## What you will do
Go through the records below and report each line with "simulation" in it.

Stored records
________________

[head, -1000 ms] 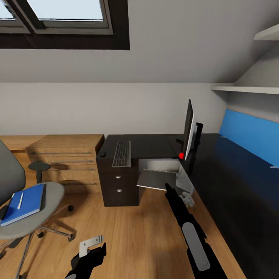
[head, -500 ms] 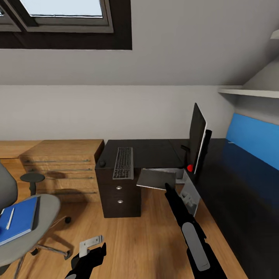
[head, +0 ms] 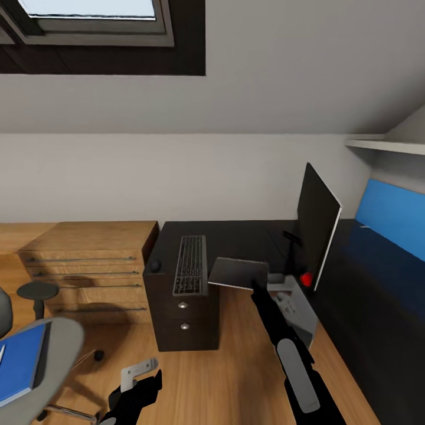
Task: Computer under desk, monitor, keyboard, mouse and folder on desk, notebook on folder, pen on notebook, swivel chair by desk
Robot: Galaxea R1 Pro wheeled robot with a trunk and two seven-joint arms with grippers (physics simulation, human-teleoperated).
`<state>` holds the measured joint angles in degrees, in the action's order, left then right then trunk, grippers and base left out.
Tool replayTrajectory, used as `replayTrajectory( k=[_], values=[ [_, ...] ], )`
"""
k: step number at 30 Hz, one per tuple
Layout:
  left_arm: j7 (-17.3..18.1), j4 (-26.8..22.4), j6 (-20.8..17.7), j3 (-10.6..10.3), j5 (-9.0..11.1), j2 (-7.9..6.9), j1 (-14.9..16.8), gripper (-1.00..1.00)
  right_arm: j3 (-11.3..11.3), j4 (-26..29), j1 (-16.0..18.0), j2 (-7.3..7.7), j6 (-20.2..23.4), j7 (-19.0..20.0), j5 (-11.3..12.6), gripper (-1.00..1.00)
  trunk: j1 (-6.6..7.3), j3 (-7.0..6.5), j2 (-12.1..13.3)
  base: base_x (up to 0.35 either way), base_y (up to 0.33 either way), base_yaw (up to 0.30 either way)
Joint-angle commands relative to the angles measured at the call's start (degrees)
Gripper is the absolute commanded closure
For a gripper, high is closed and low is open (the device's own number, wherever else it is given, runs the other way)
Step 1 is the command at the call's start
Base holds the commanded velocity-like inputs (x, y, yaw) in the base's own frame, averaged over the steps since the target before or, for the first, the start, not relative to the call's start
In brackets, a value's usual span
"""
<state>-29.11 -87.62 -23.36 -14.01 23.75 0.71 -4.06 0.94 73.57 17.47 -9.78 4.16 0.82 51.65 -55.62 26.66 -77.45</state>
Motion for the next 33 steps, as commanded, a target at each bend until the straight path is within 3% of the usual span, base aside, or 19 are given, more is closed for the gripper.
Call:
replayTrajectory(
  k=[1, 5, 13, 19, 25, 26, 33],
  values=[
    [-0.43, -0.09, -0.1, -0.05, 0.51, -0.01, 0.01, -1.0, -0.06, 0.02, 0.02, -0.03, 0.23, 0.08, 0.51, 1.0, 0.19, -0.14, 0.39, 0.32, 0.075, 0.0],
    [-0.44, -0.09, -0.1, -0.05, 0.51, -0.01, 0.01, -1.0, -0.09, -0.35, 0.02, -0.08, 0.22, 0.01, 0.55, 1.0, 1.07, -0.85, 1.99, 0.32, 0.075, 0.0],
    [-0.49, -0.09, -0.1, -0.05, 0.51, -0.01, 0.01, -1.0, -0.27, -2.8, 0.02, -0.14, -1.42, -0.08, 2.34, 1.0, 1.07, -0.85, 1.99, 0.228, 0.041, 0.0],
    [-0.51, -0.09, -0.1, -0.05, 0.51, -0.01, 0.01, -1.0, -0.24, -5.7, 0.02, -0.15, -8.94, -0.16, 4.63, 1.0, 1.07, -0.85, 1.99, 0.033, 0.004, 0.0],
    [-0.48, -0.09, -0.1, -0.05, 0.51, -0.01, 0.01, -1.0, -0.11, -8.26, 0.02, -0.22, -13.19, -0.26, 4.95, 1.0, 1.07, -0.85, 1.99, 0.005, 0.001, 0.0],
    [-0.48, -0.12, -0.1, -0.05, 0.51, -0.01, 0.01, -1.0, -0.01, -10.65, 0.08, -0.22, -14.57, -0.29, 5.02, 1.0, 1.07, -0.85, 1.99, 0.009, 0.0, 0.0],
    [-0.37, -0.24, -0.09, -0.14, 0.53, -0.01, 0.01, -1.0, -0.04, -11.73, 0.11, -0.22, -15.01, -0.34, 5.04, 1.0, 1.07, -0.85, 1.99, 0.178, 0.0, 0.0]
  ],
)
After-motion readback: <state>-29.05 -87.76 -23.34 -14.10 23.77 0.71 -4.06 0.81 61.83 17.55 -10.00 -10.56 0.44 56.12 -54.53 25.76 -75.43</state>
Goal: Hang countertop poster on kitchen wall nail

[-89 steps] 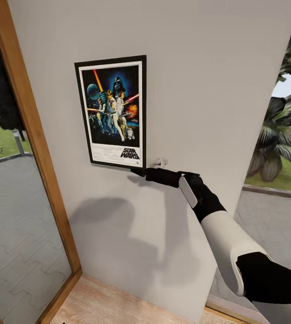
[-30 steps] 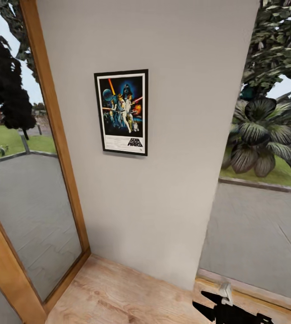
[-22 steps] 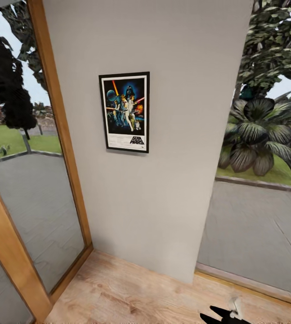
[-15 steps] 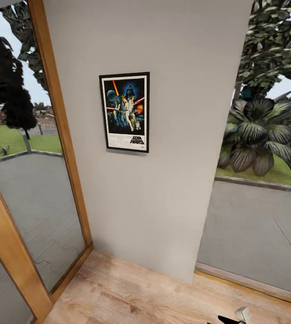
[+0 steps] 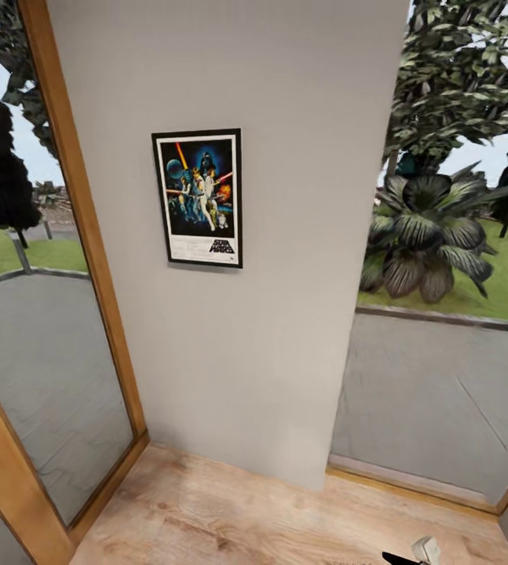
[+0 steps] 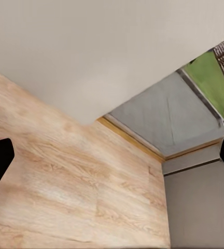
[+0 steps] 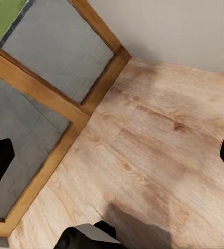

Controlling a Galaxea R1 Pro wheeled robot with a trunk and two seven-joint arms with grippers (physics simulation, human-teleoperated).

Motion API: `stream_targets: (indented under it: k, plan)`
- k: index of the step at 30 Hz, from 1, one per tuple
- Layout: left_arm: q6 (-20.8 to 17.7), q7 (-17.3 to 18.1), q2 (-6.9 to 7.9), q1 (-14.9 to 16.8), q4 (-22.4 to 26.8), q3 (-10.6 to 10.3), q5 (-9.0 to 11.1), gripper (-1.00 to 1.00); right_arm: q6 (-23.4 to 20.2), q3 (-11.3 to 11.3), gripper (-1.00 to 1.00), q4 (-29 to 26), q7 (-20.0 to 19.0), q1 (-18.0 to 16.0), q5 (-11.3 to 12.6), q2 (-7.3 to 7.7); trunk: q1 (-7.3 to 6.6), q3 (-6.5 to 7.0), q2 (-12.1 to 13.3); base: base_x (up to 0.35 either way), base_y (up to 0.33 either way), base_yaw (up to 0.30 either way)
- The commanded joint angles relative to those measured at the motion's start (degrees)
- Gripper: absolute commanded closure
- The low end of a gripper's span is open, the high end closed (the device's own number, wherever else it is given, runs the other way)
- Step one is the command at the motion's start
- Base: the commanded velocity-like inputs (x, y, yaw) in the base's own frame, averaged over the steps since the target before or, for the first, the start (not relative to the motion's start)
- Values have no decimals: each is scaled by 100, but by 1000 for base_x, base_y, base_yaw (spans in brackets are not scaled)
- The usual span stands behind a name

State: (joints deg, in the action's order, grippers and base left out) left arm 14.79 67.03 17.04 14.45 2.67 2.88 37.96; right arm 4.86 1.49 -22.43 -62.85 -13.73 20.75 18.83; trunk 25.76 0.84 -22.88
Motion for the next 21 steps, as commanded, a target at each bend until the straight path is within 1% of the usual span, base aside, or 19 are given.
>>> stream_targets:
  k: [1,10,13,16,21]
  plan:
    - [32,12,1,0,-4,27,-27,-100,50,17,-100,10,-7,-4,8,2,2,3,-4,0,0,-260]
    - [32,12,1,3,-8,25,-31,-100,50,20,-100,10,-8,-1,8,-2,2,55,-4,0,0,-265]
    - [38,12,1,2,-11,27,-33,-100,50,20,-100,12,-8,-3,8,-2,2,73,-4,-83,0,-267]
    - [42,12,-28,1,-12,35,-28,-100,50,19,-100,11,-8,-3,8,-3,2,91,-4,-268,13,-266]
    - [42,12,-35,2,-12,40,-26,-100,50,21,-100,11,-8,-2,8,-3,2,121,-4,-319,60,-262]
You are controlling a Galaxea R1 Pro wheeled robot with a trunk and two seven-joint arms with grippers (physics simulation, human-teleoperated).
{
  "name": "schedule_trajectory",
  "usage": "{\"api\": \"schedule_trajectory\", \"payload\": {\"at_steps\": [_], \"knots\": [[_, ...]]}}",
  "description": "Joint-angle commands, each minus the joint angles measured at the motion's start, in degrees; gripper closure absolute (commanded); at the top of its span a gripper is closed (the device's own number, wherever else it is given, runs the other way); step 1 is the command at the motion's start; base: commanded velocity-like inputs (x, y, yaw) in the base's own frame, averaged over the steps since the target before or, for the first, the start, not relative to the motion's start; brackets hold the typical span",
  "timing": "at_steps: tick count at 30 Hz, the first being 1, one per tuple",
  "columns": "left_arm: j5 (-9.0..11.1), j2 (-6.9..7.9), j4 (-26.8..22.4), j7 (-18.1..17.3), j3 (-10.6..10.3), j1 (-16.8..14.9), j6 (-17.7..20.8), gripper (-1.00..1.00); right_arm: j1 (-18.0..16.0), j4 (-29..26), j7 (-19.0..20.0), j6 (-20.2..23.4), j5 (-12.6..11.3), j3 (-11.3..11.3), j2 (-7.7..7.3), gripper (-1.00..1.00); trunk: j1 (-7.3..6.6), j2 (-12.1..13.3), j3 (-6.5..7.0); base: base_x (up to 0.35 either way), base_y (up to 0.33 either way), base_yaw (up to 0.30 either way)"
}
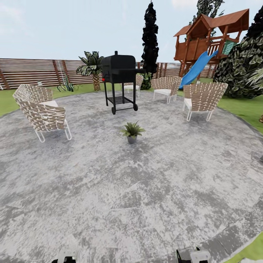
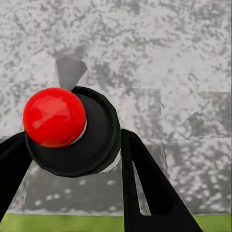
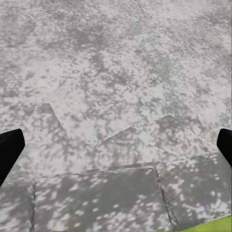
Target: Pick up the pesticide atomizer in the garden and spray insectifuge to fully cover both potted plants in the garden.
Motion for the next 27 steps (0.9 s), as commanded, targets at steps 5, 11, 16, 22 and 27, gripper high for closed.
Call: {"api": "schedule_trajectory", "payload": {"at_steps": [5, 11, 16, 22, 27], "knots": [[-0.5, 0.01, 0.0, -0.2, 0.5, 0.0, -0.2, 1.0, 0.0, 0.1, -0.5, -0.1, 0.6, -0.1, -0.01, -1.0, 0.02, 0.0, -0.05, 0.336, 0.0, 0.0], [-0.5, 0.01, 0.0, -0.2, 0.5, 0.0, -0.2, 1.0, 0.0, 0.1, -0.5, -0.1, 0.6, -0.1, -0.01, -1.0, 0.02, 0.0, -0.05, 0.336, 0.0, 0.0], [-0.5, 0.0, 0.0, -0.2, 0.5, 0.0, -0.2, 1.0, 0.0, 0.1, -0.5, -0.1, 0.6, -0.1, -0.01, -1.0, 0.02, 0.0, -0.05, 0.336, 0.0, 0.0], [-0.5, 0.01, 0.0, -0.2, 0.5, 0.0, -0.2, 1.0, 0.0, 0.1, -0.5, -0.1, 0.6, -0.1, -0.01, -1.0, 0.02, 0.0, -0.05, 0.336, 0.0, 0.0], [-0.5, 0.01, 0.0, -0.2, 0.5, 0.0, -0.2, 1.0, 0.0, 0.1, -0.5, -0.1, 0.6, -0.1, -0.01, -1.0, 0.02, 0.0, -0.05, 0.336, 0.0, 0.0]]}}
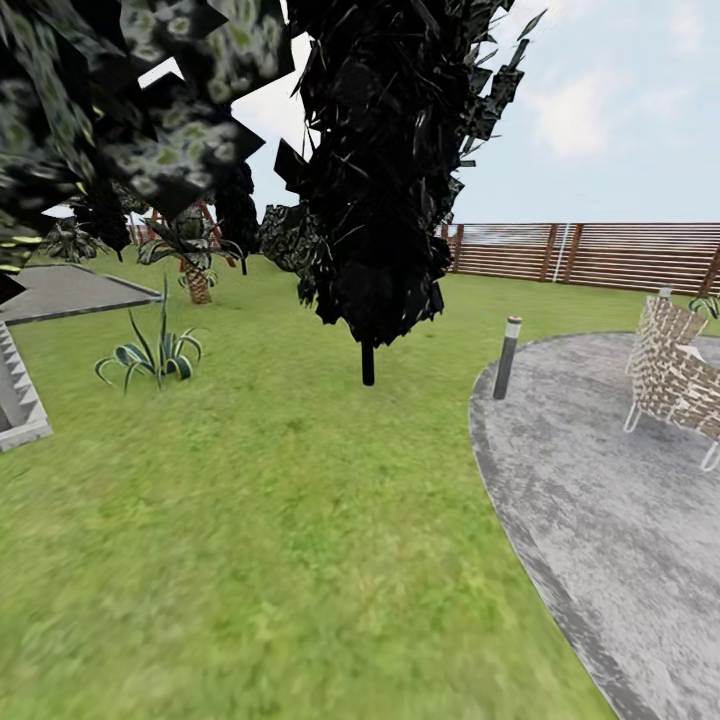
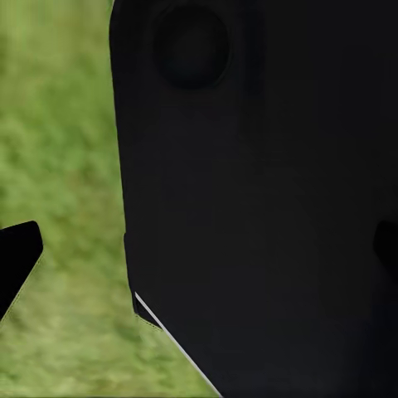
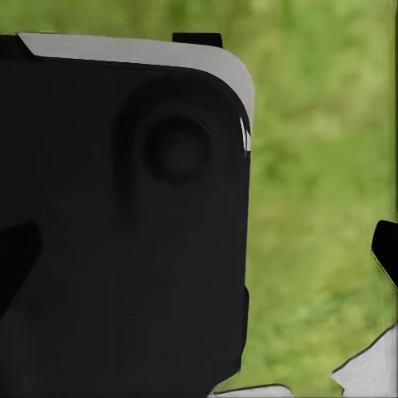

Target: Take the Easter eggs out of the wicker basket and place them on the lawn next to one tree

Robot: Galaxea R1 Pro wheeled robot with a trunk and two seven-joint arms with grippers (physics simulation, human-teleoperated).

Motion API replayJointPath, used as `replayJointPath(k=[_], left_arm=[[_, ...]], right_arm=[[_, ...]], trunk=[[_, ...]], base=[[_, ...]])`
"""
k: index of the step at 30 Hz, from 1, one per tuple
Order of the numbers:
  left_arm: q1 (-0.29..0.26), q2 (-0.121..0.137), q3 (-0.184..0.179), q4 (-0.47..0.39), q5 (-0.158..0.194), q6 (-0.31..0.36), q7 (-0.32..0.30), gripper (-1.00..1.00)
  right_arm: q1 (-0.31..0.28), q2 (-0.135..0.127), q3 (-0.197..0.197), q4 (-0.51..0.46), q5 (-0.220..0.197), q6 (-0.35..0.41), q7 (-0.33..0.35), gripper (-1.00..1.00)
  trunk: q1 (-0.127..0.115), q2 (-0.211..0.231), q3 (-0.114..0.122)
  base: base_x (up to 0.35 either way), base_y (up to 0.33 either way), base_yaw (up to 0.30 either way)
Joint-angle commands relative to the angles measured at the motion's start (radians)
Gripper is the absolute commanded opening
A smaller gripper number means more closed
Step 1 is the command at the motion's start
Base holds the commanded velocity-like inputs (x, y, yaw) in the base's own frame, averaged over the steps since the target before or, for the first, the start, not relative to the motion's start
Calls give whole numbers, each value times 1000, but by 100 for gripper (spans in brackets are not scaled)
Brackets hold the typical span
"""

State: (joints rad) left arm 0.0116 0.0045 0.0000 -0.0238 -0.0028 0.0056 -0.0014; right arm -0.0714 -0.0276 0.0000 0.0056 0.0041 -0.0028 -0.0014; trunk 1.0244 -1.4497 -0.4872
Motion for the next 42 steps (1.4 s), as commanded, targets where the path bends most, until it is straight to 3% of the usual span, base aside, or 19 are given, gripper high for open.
replayJointPath(k=[1, 42], left_arm=[[1, 0, 0, -2, 0, 1, 0, 100], [1, 0, 0, -2, 0, 1, 0, 100]], right_arm=[[-1, 0, 0, 1, 0, 0, 0, 100], [-1, 0, 0, 1, 0, 0, -2, 100]], trunk=[[1, 0, -1], [1, 0, -1]], base=[[332, 0, 0], [332, 0, 0]])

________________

## Answer box
Robot: Galaxea R1 Pro wheeled robot with a trunk and two seven-joint arms with grippers (physics simulation, human-teleoperated).
Controlling a Galaxea R1 Pro wheeled robot with a trunk and two seven-joint arms with grippers (physics simulation, human-teleoperated).
You are controlling a Galaxea R1 Pro wheeled robot with a trunk and two seven-joint arms with grippers (physics simulation, human-teleoperated).
Robot: Galaxea R1 Pro wheeled robot with a trunk and two seven-joint arms with grippers (physics simulation, human-teleoperated).

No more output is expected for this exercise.